Saint Lucia–Taiwan relations

Diplomatic mission
- Embassy of St. Lucia, Taipei [zh]: Embassy of Taiwan, Gros Islet [zh]

Envoy
- Robert Kennedy Lewis: Nicole Su [zh] (Su Ying-Chun)

= Saint Lucia–Taiwan relations =

Saint Lucia–Taiwan relations refers to bilateral relations between the Republic of China and Saint Lucia. Relations existed first between 1984 and 1997, and then resumed from 2007 onwards.

== History ==
On 7 May, 1984, the Taiwanese government officially established diplomatic relations with Saint Lucia. A month later on 7 June, Taiwan established an embassy at the St. Lucian capital of Castries. On 29 August, 1997, Saint Lucia established relations with the People's Republic of China, and the Taiwanese government cut ties with St.

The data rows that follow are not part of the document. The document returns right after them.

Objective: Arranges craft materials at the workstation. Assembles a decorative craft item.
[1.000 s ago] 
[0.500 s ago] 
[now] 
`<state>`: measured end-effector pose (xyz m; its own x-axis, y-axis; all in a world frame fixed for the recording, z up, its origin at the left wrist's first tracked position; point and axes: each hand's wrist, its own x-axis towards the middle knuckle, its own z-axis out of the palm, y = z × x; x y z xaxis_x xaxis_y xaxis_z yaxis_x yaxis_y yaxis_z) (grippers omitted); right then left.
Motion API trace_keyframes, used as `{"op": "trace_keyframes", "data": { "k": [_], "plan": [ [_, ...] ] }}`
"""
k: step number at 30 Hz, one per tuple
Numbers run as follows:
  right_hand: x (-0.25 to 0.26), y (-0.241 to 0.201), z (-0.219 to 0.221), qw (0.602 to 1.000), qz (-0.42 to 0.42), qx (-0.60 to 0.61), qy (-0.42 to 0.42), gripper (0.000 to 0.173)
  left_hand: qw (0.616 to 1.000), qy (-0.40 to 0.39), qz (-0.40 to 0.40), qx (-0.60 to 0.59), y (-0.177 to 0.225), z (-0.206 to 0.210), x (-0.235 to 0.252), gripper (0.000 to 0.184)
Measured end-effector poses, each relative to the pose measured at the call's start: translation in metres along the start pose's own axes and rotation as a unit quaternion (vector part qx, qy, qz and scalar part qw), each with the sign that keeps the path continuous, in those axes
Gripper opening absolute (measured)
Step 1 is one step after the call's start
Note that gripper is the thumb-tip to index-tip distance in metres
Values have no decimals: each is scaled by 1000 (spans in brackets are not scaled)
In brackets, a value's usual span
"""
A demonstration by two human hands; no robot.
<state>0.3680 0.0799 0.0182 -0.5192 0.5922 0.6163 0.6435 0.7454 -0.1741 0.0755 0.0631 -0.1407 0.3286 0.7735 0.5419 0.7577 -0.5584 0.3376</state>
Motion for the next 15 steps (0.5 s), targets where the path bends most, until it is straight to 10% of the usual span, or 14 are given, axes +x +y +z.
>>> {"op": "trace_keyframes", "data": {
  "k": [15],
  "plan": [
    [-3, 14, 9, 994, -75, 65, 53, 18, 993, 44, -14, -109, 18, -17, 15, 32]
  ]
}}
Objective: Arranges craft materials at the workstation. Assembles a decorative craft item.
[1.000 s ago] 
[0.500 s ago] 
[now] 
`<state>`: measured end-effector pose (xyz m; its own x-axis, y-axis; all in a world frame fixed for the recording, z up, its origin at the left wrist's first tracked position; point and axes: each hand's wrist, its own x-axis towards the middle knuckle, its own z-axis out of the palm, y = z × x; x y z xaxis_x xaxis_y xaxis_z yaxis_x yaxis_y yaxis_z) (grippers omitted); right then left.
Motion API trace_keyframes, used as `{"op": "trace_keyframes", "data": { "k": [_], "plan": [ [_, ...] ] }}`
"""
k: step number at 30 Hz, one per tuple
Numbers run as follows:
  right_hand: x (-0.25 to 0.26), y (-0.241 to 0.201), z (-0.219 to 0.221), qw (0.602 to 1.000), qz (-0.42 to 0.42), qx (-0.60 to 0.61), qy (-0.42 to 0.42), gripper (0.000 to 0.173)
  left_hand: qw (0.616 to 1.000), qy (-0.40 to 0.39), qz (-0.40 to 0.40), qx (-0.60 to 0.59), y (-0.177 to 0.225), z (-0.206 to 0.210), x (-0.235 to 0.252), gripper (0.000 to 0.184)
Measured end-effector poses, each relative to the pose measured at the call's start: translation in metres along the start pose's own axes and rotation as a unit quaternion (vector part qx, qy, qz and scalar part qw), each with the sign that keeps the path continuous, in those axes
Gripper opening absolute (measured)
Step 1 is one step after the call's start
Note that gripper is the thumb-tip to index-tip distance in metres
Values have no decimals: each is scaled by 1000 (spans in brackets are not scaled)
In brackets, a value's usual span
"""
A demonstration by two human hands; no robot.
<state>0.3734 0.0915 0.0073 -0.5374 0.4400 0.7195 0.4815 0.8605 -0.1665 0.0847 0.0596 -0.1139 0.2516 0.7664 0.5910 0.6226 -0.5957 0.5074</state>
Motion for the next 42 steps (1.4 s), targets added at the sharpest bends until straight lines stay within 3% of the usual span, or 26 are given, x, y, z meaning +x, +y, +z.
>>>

Lucia shortly afterwards.

On 20 April, 2007, Taiwanese foreign minister James Huang and St. Lucian foreign minister Rufus Bousquet announced the restoration of diplomatic relations between the two countries. On 4 June, 2015, St. Lucia established its embassy in the Taiwanese capital of Taipei.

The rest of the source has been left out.